An illustration of the dangers posed by such an operation comes from the sudden resignation last year of 43 veterans of Unit 8200, many of whom are still serving in the military reserves. The veterans accused the organization of using intercepted communication against innocent Palestinians for “political persecution.” This included information gathered from the emails about Palestinians’ sexual orientations, infidelities, money problems, family medical conditions and other private matters to coerce people into becoming collaborators or to create divisions in their society.
Another issue few Americans are aware of is the NSA’s secret email metadata collection program that took place for a decade or so until it ended several years ago. Every time an American sent or received an email, a record was secretly kept by the NSA, just as the agency continues to do with the telephone metadata program. Though the email program ended, all that private information is still stored at the NSA, with no end in sight.

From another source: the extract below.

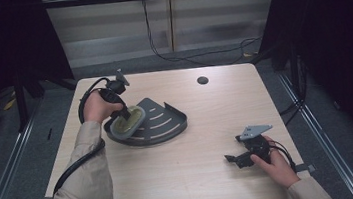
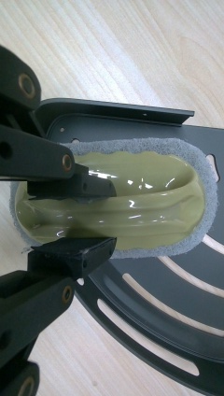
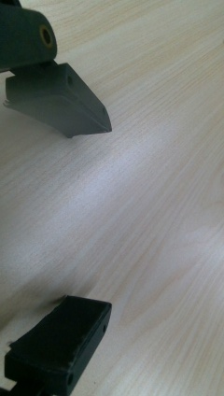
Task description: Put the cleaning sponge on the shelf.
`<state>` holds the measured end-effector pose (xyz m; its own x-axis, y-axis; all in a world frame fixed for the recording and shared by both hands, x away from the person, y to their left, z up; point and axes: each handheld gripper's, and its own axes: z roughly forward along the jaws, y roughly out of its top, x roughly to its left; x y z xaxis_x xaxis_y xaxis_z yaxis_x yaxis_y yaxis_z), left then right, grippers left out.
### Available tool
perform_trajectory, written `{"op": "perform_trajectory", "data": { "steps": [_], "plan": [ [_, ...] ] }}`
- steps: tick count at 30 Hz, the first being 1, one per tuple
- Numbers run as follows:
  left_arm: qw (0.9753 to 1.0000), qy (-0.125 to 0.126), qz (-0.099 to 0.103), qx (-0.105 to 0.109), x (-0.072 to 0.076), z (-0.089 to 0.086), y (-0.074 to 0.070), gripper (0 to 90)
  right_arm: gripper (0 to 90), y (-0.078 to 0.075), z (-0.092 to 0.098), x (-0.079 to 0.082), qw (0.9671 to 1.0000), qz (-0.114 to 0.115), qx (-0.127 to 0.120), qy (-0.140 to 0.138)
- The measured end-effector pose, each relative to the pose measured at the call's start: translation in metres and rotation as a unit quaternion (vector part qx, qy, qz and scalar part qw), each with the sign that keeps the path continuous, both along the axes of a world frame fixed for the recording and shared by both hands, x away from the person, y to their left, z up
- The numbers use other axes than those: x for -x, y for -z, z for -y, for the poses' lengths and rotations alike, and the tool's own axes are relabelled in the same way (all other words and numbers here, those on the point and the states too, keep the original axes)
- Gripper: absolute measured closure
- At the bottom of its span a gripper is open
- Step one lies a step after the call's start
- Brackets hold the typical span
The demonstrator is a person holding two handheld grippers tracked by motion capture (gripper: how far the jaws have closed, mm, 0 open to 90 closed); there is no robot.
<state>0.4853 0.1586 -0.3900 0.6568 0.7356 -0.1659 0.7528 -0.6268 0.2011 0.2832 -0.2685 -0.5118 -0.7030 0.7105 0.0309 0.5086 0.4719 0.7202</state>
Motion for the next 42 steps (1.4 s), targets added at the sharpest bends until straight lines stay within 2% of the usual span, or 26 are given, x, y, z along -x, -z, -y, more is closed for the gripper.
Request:
{"op": "perform_trajectory", "data": {
  "steps": [13,15,18,22,27,36,42],
  "plan": [
    [0.9999,0.002,0.011,0.007,-0.007,0.005,0.005,71.1,11.5,0.000,0.000,0.000,1.0000,0.000,0.000,0.000],
    [1.0000,0.000,0.007,0.003,-0.009,0.002,0.009,71.1,11.5,0.000,0.000,0.000,1.0000,0.000,0.000,0.000],
    [0.9999,-0.003,0.012,0.005,-0.010,-0.002,0.014,71.1,11.5,0.000,0.000,0.000,1.0000,0.000,0.000,0.000],
    [0.9999,-0.009,0.008,0.005,-0.010,-0.007,0.021,71.0,11.5,0.000,0.000,0.000,1.0000,0.001,0.000,0.000],
    [0.9998,-0.014,0.011,0.007,-0.011,-0.012,0.025,71.0,11.5,0.000,0.000,0.000,1.0000,0.001,0.000,0.000],
    [0.9997,-0.011,0.017,-0.014,-0.010,-0.011,0.027,70.6,11.5,0.000,0.000,0.000,1.0000,0.001,0.000,0.000],
    [0.9995,-0.016,0.017,-0.020,-0.009,-0.011,0.028,70.1,11.5,0.000,0.000,0.000,1.0000,0.001,0.000,0.000]
  ]
}}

With NSA fatigue setting in, and the American public unaware of many of the agency’s long list of abuses, it is little wonder that only slightly more than half the public is concerned about losing their privacy. For that reason, I agree with Frederick A. O. Schwartz Jr., the former chief counsel of the Church Committee, which conducted a yearlong probe into intelligence abuses in the mid-1970s, that we need a similarly thorough, hard-hitting investigation today.
“Now it is time for a new committee to examine our secret government closely again,” hewrote in a recent Nation magazine article, “particularly for its actions in the post-9/11 period.”
Until the public fully grasps and understands how far over the line the NSA has gone in the past — legally, morally and ethically — there should be no renewal or continuation of NSA’s telephone metadata program in the future.